Ces dernières années, la société russe semble s’être habituée à la guerre. D'anciens soldats deviennent députés, et beaucoup voient dans la guerre une source de revenus. La société sera-t-elle prête à accepter un plan de paix?
Vladimir Poutine n’a retiré que peu d’avantages de son agression contre l’Ukraine, et il a consommé d’immenses ressources, ce qui constitue une expérience globalement négative pour ses proches collaborateurs. La reconstruction des territoires occupés sera longue et coûteuse.
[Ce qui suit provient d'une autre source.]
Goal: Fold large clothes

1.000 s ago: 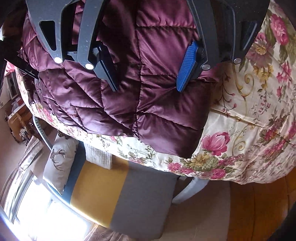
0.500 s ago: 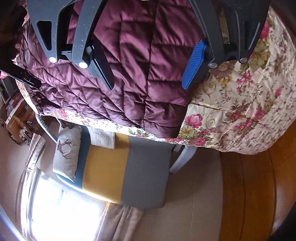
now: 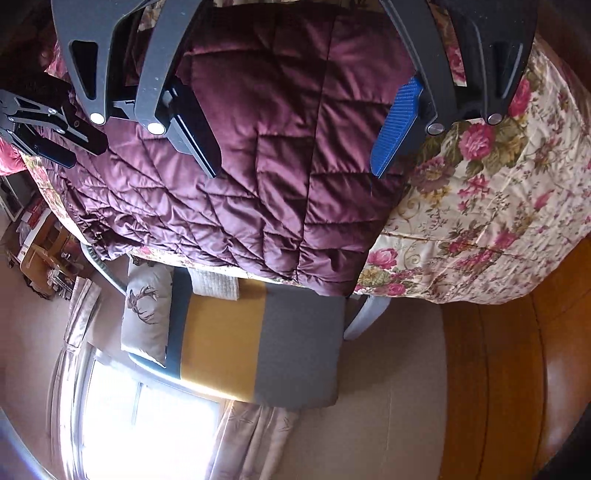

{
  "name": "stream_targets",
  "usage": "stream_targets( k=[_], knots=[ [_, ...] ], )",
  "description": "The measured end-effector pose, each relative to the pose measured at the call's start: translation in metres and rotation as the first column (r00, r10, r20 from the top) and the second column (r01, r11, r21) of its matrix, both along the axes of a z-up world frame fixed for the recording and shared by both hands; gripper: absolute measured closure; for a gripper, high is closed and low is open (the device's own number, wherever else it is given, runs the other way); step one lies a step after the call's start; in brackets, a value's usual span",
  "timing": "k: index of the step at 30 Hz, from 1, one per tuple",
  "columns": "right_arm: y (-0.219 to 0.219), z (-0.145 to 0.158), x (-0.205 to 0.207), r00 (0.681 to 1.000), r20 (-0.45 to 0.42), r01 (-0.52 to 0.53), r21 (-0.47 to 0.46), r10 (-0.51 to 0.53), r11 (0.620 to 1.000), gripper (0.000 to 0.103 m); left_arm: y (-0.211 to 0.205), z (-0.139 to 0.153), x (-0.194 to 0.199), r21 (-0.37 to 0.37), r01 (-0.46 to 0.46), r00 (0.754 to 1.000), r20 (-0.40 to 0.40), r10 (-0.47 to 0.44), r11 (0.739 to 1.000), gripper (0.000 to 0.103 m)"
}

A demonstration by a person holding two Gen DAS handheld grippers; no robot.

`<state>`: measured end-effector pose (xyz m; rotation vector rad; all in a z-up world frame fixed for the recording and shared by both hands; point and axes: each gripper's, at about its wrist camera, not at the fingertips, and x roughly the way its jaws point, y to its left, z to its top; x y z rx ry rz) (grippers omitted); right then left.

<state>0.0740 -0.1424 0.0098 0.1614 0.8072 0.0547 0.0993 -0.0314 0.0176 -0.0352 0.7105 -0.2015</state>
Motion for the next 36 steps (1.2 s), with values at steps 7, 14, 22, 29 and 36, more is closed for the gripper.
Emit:
stream_targets(
  k=[7,14,22,29,36],
  knots=[
    [0.001,-0.017,0.000,1.000,-0.028,0.009,-0.016,-0.009,1.000,0.016,0.005,-0.017,-0.002,-0.002,-0.011,0.999,-0.045,0.011,1.000,0.021],
    [0.002,-0.032,0.001,0.998,-0.055,0.007,-0.021,-0.008,1.000,0.015,0.011,-0.040,0.006,0.000,-0.021,0.995,-0.093,0.021,1.000,0.021],
    [-0.051,0.011,-0.018,0.993,0.025,0.114,0.041,-0.115,0.993,0.016,0.021,-0.024,-0.008,0.001,-0.050,0.999,-0.021,0.050,0.999,0.021],
    [-0.121,-0.015,-0.024,0.956,-0.068,0.289,0.025,-0.287,0.957,0.018,0.029,-0.041,-0.001,-0.009,-0.039,0.995,-0.088,0.038,0.999,0.021],
    [-0.142,-0.057,-0.017,0.950,-0.139,0.295,0.095,-0.280,0.951,0.022,0.031,-0.059,0.006,-0.019,-0.018,0.993,-0.118,0.016,1.000,0.019]
  ],
)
Mais il faut comprendre que Vladimir Poutine a depuis longtemps retiré à la société russe son droit à l’autonomie. Les gens n’ont pas le sentiment d’avoir une influence sur l’évolution de leur pays.
Quand Poutine commence une guerre, on dit: «Très bien, allons au front.» Quand il met fin à la guerre on dit: «Très bien, soutenons la paix.» Les Russes accepteraient sans aucun doute un accord de paix. Tout ce qui compte pour eux, c’est que la guerre se termine par une victoire pour la Russie. A quoi ressemblera cette victoire? C'est le Kremlin qui l’expliquera. Après cela, cependant, Vladimir Poutine aura un problème.
Lequel?
Vladimir Poutine n’est utile qu’en temps de guerre. Un dirigeant doit conduire son peuple vers quelque chose. En Union soviétique c’était le communisme, aujourd’hui c’est la victoire dans cette guerre. En temps de paix, on n’a pas besoin de Vladimir Poutine. Durant ses 25 ans au pouvoir, sa popularité a dépassé 80% à quatre reprises, toutes liées à des crises ou des conflits: pendant la guerre en Tchétchénie en 2000, la guerre en Ossétie du Sud en 2008, l’annexion de la Crimée en 2014 et la guerre en Ukraine.
Qu’en est-il des salaires, des prix, du chômage? Sa popularité baisse alors d’environ 20%, comme en 2011 ou en 2016. A la fin de la guerre, il sera donc confronté à de grands problèmes intérieurs, les sanctions resteront en place, la situation économique sera difficile et les prix du pétrole ne devraient guère remonter fortement.